01) 心療内科と心身医学: 2009年12月アーカイブ

心と身体をつなぐルートの中でも比較的馴染みがあると思われる自律神経系について、心身医学の立場から述べたいと思います。この自律神経系については生理学的な立場からいろいろな専門的内容があると思いますが、ここでは細かいことは省略させて頂きます。

自律神経の「自律」というのは、運動神経などのように意識的に働かせることができるものではなく、状態に応じて「自動的に」調節される神経系ということです。

そして自律神経には交感神経と副交感神経とがあります。
交感神経は、身体を活動、緊張、攻撃などの方向に向かわせる神経で、手に汗を握ったようなときにより働いている神経です。副交感神経は内蔵の働きを高めたり、身体を休ませる方向に向かわせる神経です。

例えば、自律神経によって調節されるものの一つに心拍数があります。
普通は1分間に約60~80回くらいの心拍がありますが、運動をするとそれが100から150くらいに増えます。運動以外でも、例えば人前で緊張したりすると「ドキドキする」などと言いますが、そのようなときには心拍数が安静時よりも上がっているのが普通です。

そのようなときには交感神経の緊張が副交感神経の緊張を上回った状態にあると考えられます。ぐっすりと眠っているときには逆に副交感神経優位となり、その人の変動の中で最も低い心拍数に近い状態になっているでしょう。

このように、自律神経の働きによって、身体の状態や周囲の状況に反応して心拍数は増えたり減ったりします。例えば運動をしたときには身体に多くの血液を送る必要があるので、自動的に心拍数が上がります。「これから運動をするから心拍数を上げておこう」などと、意識的に上げるものではないし、通常はできるものでもありません。

このように本来自律神経というのは意識しないでも勝手に調整されて、身体をより適切な状態に持っていこうとしてくれる、言わばありがたい神経なのです。
これをいちいち自分の意識で調整していては大変です。まして、眠っている間に調整などできるものではありません。

しかし、勝手にしてしまうことで、困ったことになることがあります。例えば「慢性疼痛」という病態があります。これは、何らかのきっかけで疼痛が生じ、それが慢性化して、通常の内科、整形外科、麻酔科などの治療でも改善が難しくなった病態を言います。

この慢性疼痛では疼痛のある部位を中心とした筋肉の緊張が見られ、末梢の血流が悪くなり、疲労物質などが滞り、皮膚温も低下してさらに疼痛が増し、それによってさらに筋緊張や血流の低下が生じる、という悪循環に陥っていることが多いのですが、この悪循環に交感神経の緊張が関与していることがあります。

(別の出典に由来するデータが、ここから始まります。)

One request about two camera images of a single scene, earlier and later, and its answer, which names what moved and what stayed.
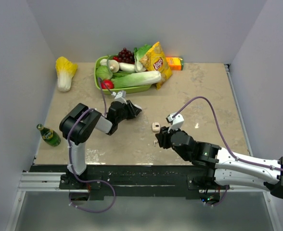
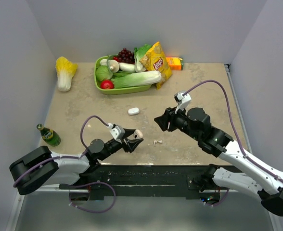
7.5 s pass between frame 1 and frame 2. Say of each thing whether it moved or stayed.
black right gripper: moved
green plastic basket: stayed
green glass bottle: stayed
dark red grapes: stayed
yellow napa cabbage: stayed
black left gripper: moved
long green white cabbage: stayed
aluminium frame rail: stayed
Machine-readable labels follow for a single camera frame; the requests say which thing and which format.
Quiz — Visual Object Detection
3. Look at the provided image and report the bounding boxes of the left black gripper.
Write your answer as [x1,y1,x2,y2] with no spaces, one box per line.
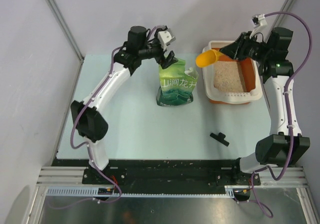
[138,28,178,69]

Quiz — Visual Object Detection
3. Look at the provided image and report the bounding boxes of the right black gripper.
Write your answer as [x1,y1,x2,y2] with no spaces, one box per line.
[219,31,271,63]

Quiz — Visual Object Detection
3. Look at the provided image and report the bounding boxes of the green litter bag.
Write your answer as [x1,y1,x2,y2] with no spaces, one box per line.
[156,59,199,107]

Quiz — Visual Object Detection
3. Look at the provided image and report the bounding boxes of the orange plastic scoop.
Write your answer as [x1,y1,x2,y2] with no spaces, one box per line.
[195,49,225,68]

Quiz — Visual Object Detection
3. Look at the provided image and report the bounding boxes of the black bag clip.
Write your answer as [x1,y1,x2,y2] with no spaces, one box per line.
[210,132,230,147]

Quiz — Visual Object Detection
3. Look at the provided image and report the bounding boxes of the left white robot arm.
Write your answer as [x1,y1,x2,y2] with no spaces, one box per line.
[70,25,178,184]

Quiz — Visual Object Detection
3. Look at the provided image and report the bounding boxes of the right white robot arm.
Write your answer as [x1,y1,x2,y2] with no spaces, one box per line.
[220,27,311,185]

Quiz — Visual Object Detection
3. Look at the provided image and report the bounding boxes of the white orange litter box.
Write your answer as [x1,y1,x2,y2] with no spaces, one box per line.
[202,55,263,105]

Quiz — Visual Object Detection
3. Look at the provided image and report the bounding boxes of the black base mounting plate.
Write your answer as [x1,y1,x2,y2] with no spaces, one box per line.
[51,159,295,187]

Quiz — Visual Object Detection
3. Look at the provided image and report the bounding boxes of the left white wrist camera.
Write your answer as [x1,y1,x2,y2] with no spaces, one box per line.
[157,28,176,50]

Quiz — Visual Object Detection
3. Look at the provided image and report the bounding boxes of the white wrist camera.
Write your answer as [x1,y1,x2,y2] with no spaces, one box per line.
[250,14,268,37]
[157,28,176,50]

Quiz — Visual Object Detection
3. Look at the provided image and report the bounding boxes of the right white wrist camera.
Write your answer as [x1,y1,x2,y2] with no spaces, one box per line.
[250,14,268,37]

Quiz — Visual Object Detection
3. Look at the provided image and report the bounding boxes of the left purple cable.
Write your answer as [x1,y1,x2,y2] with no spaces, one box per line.
[46,25,166,210]

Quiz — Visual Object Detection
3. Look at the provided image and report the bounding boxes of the purple cable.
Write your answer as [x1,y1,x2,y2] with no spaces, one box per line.
[249,11,313,219]
[46,25,166,210]

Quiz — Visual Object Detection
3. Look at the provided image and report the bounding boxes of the right aluminium frame post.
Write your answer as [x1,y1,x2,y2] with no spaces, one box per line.
[261,0,296,41]

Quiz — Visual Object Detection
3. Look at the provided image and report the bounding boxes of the aluminium frame post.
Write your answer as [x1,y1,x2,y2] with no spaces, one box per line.
[261,0,296,41]
[45,0,84,63]

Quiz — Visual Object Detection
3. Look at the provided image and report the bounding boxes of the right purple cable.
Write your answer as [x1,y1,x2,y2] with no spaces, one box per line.
[249,11,313,219]

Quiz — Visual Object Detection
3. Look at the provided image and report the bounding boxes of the grey slotted cable duct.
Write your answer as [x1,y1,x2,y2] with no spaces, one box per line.
[44,185,253,198]

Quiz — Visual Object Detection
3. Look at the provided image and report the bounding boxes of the left aluminium frame post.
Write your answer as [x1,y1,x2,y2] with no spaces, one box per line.
[45,0,84,63]

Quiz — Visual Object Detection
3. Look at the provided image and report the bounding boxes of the aluminium extrusion rail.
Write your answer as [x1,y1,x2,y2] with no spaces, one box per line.
[36,166,309,189]

痛いとどうしてもリラックスはできませんから、交感神経は緊張しがちで、思考もネガティブになってしまいます。ネガティブな思考は周囲との関係も悪化させますから交感神経の緊張が生じやすくなります。交感神経が緊張すると筋肉の緊張や末梢の血管の収縮による血流の低下や皮膚温の低下を引き起こし、上の悪循環を加速させるのです。

本来身体をより適切な状態に持っていってくれるはずの自律神経が、痛みの持続という期待しない状態に関与してしまっているのです。
このような状態では何とか意識的にでも交感神経の緊張を取り除く方向に持っていくことが必用になります。そのような具体的な方法としてリラクセーションバイオフィードバックなどがあります。

本来自動的に調整される自律神経を、半ば意識的にコントロールすることで、身体の状態をより適切な状態に保つことができ、本来のバランスを取り戻すことにつながります。